Lovell says ABEC’s failure to investigate vote-padding statements could cause loss of faith in ‘fair’ elections process

Harold Lovell, former political leader of the United Progressive Party (UPP), has joined the chorus of voices calling on the Antigua and Barbuda Electoral Commission (ABEC) to look seriously into Prime Minister Gaston Browne’s admissions of voter padding in the recent General Election.

ABEC is intended to be the vanguard of the political process, Lovell notes.  Hence, if its independence is brought into question, he says, many people will lose faith that fair elections can be held in this country.

If the Commission fails to act on the calls being made, it will bring the body into disrepute, Lovell says, adding that ABEC needs to pay closer attention to election-related issues.

Almost three weeks ago, Browne told his radio-station audience that voters had been transferred from his constituency, St.

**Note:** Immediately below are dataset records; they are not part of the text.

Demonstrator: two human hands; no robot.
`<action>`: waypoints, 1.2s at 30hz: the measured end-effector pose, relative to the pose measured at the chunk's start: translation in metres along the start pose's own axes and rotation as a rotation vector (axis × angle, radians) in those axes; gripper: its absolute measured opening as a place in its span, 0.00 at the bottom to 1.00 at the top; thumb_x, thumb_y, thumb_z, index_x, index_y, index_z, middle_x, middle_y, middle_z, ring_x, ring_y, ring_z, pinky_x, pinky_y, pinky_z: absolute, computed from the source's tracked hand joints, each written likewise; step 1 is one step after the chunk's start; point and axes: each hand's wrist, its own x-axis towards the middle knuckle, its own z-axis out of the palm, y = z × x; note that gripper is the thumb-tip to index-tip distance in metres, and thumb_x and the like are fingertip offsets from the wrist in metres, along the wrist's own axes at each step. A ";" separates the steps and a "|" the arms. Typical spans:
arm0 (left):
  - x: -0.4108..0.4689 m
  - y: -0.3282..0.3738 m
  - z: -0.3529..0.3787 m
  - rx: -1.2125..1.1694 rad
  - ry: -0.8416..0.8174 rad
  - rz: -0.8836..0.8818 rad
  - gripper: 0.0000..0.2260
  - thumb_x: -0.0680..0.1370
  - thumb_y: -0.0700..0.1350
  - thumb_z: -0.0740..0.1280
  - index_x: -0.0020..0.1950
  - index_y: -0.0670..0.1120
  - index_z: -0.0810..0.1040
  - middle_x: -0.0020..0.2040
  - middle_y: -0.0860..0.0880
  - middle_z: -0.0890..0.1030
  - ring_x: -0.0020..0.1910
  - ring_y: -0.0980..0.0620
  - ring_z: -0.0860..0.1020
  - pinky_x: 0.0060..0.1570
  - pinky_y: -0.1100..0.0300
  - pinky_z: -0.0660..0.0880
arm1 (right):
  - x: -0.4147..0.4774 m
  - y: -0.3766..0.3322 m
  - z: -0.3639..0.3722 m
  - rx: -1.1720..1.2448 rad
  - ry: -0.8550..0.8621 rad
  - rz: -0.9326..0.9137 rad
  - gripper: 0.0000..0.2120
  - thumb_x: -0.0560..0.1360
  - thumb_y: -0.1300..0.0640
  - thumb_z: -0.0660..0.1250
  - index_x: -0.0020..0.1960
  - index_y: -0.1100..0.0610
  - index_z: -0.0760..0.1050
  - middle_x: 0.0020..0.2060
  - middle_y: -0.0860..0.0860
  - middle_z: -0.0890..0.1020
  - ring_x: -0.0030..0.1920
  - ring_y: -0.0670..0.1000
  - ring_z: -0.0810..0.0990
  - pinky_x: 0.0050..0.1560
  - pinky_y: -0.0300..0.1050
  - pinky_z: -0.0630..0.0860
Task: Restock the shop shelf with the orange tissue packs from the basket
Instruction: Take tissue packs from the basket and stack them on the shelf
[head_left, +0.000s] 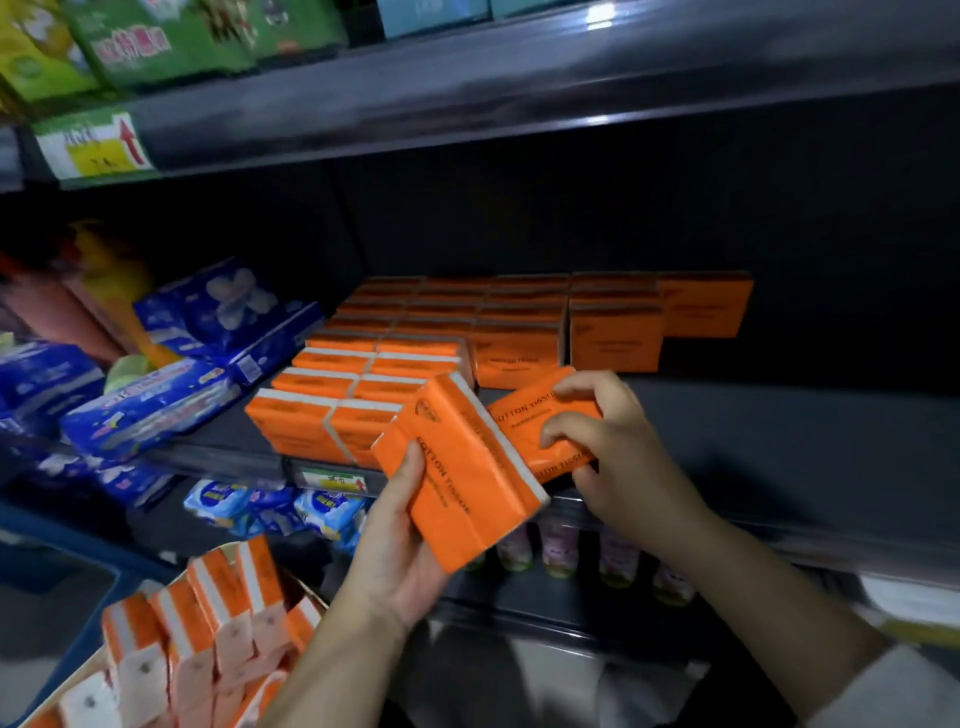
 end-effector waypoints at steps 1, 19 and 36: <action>-0.001 -0.001 0.002 0.028 0.012 -0.019 0.29 0.60 0.58 0.77 0.55 0.43 0.83 0.57 0.41 0.82 0.55 0.44 0.81 0.58 0.41 0.74 | -0.001 -0.002 -0.001 0.043 -0.024 0.018 0.25 0.63 0.78 0.60 0.41 0.47 0.74 0.58 0.38 0.60 0.62 0.37 0.58 0.53 0.25 0.58; -0.014 0.002 -0.017 0.557 -0.089 0.038 0.20 0.57 0.45 0.77 0.47 0.42 0.82 0.45 0.38 0.84 0.40 0.45 0.83 0.39 0.56 0.80 | 0.006 0.009 -0.007 1.086 -0.125 0.561 0.26 0.67 0.62 0.72 0.62 0.48 0.71 0.50 0.49 0.84 0.47 0.48 0.83 0.41 0.41 0.78; 0.023 0.033 -0.029 0.053 0.283 0.352 0.18 0.78 0.58 0.58 0.64 0.52 0.73 0.55 0.51 0.83 0.55 0.54 0.81 0.54 0.56 0.76 | 0.063 0.057 0.040 0.557 0.230 0.558 0.16 0.69 0.66 0.72 0.50 0.49 0.73 0.54 0.55 0.79 0.55 0.56 0.78 0.57 0.55 0.76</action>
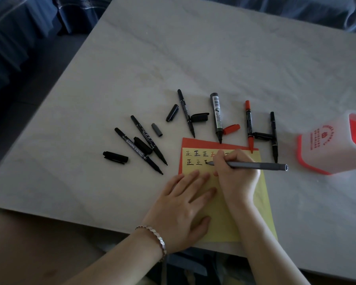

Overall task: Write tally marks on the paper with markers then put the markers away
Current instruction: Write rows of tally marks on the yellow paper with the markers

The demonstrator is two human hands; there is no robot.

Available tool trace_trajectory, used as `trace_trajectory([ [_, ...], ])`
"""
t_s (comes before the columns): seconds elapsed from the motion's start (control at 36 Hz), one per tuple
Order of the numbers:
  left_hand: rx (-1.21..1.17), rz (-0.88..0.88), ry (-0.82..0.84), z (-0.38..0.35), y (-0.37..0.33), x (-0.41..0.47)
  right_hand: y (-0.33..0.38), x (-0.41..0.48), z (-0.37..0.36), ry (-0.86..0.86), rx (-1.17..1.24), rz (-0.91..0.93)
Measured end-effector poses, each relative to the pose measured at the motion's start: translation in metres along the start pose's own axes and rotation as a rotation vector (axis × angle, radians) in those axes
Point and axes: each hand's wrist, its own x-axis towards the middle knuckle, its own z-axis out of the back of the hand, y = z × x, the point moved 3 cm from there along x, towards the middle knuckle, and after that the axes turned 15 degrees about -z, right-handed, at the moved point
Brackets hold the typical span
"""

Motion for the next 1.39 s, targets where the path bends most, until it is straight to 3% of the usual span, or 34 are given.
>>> trace_trajectory([
  [1.06, -0.009, -0.001, -0.017, 0.0012, -0.0003, 0.0001, -0.0001, -0.0013, -0.0004, 0.007, -0.022, 0.016],
  [1.39, -0.012, 0.0, -0.007, -0.0005, 0.0007, -0.0005, -0.0006, -0.0002, 0.0037, -0.111, 0.059, -0.058],
])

John’s City West, to give his Antigua Labour Party (ALP) colleagues an advantage in the elections.  

But while ABEC has put out a statement explaining the transfer process in great detail, it has not distanced itself from the prime minister’s statements directly.  It only said that, being concerned, it had discussed the matter at one of its meetings.

Former ABEC Chairman Bruce Goodwin has called on the Commission to investigate Browne’s claims, saying that a refusal to do so would call into question its independence, integrity and credibility.

The Free & Fair Elections League, meanwhile, has said that Browne’s claims call into question the “fairness” of the polls and whether the results truly reflected the will of the people.